Unanime contre M. Fillon, la gauche est néanmoins fracturée par les ralliements de plus en plus nombreux à Emmanuel Macron dans l'espoir de faire barrage à l'extrême droite.Alourdissant encore le climat de la campagne, le candidat socialiste, Benoît Hamon, donné en quatrième position le 23 avril au coude-à-coude avec le représentant de la gauche radicale Jean-Luc Mélenchon, a dénoncé les "trahisons" de son camp.

L'ancien Premier ministre Manuel Valls, battu à la primaire socialiste, a refusé de lui accorder son parrainage et publiquement critiqué son programme aux idées novatrices, comme l'instauration d'un revenu universel d'existence.

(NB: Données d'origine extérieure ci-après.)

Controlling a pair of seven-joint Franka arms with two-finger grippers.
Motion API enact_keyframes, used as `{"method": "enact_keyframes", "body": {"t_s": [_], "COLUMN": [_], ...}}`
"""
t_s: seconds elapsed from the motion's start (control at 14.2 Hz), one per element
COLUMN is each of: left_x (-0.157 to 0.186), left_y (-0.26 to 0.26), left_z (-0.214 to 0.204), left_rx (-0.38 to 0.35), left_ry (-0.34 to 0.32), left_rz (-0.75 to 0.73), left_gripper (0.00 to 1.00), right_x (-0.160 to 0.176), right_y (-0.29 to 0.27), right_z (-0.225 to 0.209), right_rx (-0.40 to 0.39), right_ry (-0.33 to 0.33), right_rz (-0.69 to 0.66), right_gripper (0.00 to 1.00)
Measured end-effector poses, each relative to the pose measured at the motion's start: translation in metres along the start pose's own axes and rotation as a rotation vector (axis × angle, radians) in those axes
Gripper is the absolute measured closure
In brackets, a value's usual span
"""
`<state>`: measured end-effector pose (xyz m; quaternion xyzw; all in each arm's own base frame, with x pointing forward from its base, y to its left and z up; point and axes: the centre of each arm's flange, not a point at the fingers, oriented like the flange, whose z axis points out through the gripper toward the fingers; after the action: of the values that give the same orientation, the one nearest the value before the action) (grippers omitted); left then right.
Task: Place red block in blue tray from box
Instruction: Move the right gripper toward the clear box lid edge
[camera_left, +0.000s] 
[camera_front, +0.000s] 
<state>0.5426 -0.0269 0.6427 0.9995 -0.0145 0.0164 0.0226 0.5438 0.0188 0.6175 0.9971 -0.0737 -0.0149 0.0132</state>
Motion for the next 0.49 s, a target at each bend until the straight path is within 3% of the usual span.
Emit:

Pendant ce temps, la chef du parti Front national Marine Le Pen a été reçue officiellement vendredi à Moscou par Vladimir Poutine, une première. Indiquant préférer "laisser se bagarrer" MM. Fillon et Hollande, elle a estimé que le président russe représentait "une nouvelle vision" d'un "monde multipolaire".

M. Poutine a de son côté assuré que "la Russie n'interfèrera pas dans l'élection", alors que Moscou est accusé par les Occidentaux d'avoir interféré dans l'élection présidentielle américaine pour aider à faire élire Donald Trump et que Berlin craint des tentatives de "déstabilisation" de Moscou avant les élections législatives allemandes de septembre 2017.